#### Try it:
Your answer should reproduce every line of the material in which the word "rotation" occurs.

++++++

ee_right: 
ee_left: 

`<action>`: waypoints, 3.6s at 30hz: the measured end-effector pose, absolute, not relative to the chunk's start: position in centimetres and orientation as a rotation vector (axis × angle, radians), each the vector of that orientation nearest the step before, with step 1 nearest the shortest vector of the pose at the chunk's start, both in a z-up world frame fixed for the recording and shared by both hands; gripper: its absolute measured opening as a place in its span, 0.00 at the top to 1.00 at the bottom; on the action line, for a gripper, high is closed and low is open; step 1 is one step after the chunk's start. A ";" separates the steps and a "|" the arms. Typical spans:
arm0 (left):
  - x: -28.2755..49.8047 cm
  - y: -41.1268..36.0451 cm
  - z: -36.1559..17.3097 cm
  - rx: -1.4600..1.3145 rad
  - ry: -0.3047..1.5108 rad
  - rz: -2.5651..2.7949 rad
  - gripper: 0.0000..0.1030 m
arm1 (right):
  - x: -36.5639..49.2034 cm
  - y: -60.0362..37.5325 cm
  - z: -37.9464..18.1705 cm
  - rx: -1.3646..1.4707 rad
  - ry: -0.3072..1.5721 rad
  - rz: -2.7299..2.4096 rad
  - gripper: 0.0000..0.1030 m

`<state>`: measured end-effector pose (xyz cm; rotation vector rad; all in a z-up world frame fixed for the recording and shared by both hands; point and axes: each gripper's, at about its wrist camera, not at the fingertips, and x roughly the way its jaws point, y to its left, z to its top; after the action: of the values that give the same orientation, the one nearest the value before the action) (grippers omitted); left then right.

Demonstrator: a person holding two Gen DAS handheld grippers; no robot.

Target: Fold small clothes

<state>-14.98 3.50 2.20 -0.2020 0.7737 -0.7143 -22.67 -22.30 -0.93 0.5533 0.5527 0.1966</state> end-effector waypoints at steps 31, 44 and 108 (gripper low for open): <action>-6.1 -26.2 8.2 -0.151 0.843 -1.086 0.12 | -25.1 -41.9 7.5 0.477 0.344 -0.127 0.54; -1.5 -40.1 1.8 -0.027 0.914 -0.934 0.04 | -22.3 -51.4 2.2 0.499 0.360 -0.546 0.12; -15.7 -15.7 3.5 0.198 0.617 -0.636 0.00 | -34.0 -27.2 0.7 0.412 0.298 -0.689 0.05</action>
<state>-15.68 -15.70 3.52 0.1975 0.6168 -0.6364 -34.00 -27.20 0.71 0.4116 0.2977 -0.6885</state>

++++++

#### Answer section:
`<action>`: waypoints, 3.6s at 30hz: the measured end-effector pose, absolute, not relative to the chunk's start: position in centimetres and orientation as a rotation vector (axis × angle, radians), each the vector of that orientation nearest the step before, with step 1 nearest the shortest vector of the pose at the chunk's start, both in a z-up world frame fixed for the recording and shared by both hands; gripper: its absolute measured opening as a place in its span, 0.00 at the top to 1.00 at the bottom; on the action line, for a gripper, high is closed and low is open; step 1 is one step after the chunk's start. A ";" separates the steps and a "|" the arms. Typical spans:
`<state>`: measured end-effector pose (xyz cm; rotation vector rad; all in a z-up world frame fixed for the recording and shared by both hands; point and axes: each gripper's, at about its wrist camera, not at the fingertips, and x roughly the way its jaws point, y to its left, z to its top; after the action: of the values that give the same orientation, the one nearest the value before the action) (grippers omitted); left then right.

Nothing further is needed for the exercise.